How to complete this task => Filter the listing below down to the lines with the word "robot" and copy those.

Exercise material =>
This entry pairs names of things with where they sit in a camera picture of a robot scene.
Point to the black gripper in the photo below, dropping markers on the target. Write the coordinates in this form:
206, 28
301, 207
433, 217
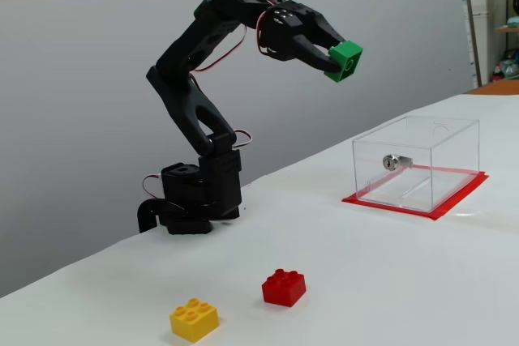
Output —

--

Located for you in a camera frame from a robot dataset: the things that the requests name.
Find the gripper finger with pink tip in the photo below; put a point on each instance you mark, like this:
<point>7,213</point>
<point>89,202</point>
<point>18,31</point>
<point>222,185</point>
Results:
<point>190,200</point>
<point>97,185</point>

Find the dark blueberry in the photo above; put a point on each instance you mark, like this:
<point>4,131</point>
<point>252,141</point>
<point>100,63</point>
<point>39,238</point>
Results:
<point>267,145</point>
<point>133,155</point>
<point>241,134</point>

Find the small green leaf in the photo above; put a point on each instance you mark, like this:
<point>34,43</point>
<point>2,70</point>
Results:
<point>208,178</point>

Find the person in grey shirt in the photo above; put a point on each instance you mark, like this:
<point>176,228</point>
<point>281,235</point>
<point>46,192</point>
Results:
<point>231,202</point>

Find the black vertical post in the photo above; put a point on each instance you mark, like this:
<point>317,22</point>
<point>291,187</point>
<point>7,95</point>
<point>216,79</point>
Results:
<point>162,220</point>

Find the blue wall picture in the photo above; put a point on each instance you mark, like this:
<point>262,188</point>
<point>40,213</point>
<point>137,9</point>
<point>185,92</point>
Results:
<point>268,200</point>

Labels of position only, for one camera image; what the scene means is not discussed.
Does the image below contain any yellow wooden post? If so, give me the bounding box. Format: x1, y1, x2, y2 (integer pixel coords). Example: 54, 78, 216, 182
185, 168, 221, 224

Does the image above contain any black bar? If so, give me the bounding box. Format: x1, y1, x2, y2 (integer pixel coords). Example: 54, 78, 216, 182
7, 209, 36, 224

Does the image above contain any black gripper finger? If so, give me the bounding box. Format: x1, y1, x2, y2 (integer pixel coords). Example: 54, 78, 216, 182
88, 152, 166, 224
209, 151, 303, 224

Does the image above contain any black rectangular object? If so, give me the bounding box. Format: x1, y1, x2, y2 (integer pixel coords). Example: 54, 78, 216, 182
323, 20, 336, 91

Output for this task =>
This entry pairs names of things with where they sit in a camera picture of a robot scene.
Located for you in a camera frame from a robot dataset: the things that the requests name.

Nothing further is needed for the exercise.